Twelve years ago, Katy Rea left her home in Texas for the glittering lights and untold promise of New York. There, she auditioned for television roles and theatre productions, occasionally landing a part and enjoying the fleeting, intoxicating pull of “success.” But she inevitably got caught up in the other side of the age-old story as, lubricated by alcohol and an attraction to what she describes as “those who couldn’t love well,” her life in the city became something of an unsteady dream.
During this period, Rea had one solace—songwriting. She would come home to her guitar late at night and play along to the New York’s nocturnal rhythms, writing songs to the ruckus of wailing sirens and the night-time sounds of strangers on the street. Eventually these tracks became Katy Rea’s debut album, The Urge That Saves You, a collection of songs that explores her life not directly but through imagined characters and metaphorical stories that feel something like modern fables.
Nowhere is this clearer than on ‘Floods in Houston’, a taut, tense song which sees Rea draw on her mother’s teenage years in Texas. It centres on Jessica, a livewire female figure in a world of difficult men (Daddy and his temper, Brother haunted by war in Vietnam).
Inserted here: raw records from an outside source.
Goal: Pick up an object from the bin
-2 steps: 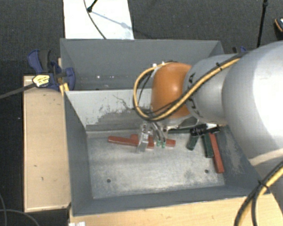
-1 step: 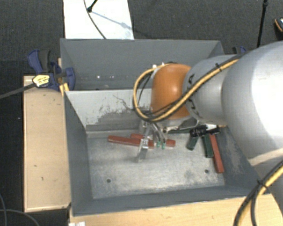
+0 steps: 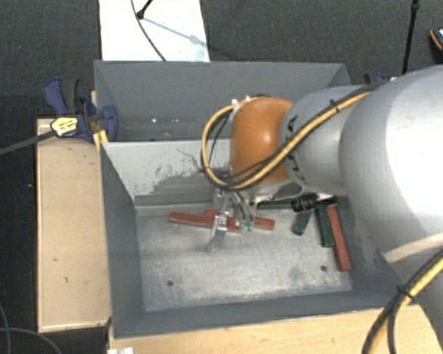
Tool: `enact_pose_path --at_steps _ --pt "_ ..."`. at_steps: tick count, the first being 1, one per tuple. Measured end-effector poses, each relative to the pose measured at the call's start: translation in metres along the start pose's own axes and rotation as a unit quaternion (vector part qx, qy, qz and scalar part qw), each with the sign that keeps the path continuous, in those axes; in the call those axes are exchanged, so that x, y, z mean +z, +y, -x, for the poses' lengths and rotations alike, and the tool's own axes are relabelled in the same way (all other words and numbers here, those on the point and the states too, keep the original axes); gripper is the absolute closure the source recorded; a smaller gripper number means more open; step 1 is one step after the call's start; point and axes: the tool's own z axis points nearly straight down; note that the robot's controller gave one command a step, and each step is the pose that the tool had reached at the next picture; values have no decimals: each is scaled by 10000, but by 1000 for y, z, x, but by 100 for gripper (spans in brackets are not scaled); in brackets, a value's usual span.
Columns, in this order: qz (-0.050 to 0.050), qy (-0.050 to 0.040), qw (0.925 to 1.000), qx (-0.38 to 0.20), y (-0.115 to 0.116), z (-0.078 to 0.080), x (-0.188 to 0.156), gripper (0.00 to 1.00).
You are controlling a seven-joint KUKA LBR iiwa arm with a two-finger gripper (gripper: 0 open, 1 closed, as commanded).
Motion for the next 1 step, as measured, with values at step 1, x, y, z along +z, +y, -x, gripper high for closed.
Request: enact_pose_path --at_steps 1 --pt "3 -2 10000 8 0 0 -1 100"
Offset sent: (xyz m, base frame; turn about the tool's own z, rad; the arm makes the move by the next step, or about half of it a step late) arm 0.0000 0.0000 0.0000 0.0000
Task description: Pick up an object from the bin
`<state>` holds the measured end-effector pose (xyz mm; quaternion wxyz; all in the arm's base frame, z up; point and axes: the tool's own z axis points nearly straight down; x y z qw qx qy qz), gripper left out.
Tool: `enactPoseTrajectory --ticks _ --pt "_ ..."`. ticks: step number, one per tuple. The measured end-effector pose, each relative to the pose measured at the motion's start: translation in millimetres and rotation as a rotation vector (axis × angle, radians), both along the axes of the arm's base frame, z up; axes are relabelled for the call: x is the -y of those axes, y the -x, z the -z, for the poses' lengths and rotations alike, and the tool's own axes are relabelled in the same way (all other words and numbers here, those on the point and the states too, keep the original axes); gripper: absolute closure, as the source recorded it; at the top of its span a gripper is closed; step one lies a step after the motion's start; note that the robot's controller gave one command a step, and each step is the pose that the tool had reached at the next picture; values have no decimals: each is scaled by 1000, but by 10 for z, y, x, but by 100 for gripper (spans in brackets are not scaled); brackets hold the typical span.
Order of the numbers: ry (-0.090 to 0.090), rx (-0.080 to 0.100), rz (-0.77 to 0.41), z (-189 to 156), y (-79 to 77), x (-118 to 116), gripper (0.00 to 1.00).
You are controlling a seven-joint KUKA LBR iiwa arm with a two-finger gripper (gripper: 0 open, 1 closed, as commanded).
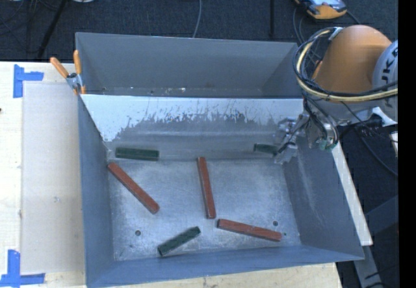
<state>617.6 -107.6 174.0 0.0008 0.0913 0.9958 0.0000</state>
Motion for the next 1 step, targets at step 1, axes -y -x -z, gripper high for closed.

The climax sees Jessica break a bottle and run at a group of “mean cowboys” who are beating up a boy in pink clothes, almost hoping for a chance to use it. Jessica is not Katy, nor Katy Jessica, but the song expresses deeply personal feelings regardless. A song about female rage, the ever-present tension that sits below the surface, waiting to spike into action or violence. A feeling that women face everywhere, but that Rea associates most particularly with Texas. “When it rains, it pours,” she describes. “The creeping feeling of humidity in Houston lends to this feeling which I carry in myself.”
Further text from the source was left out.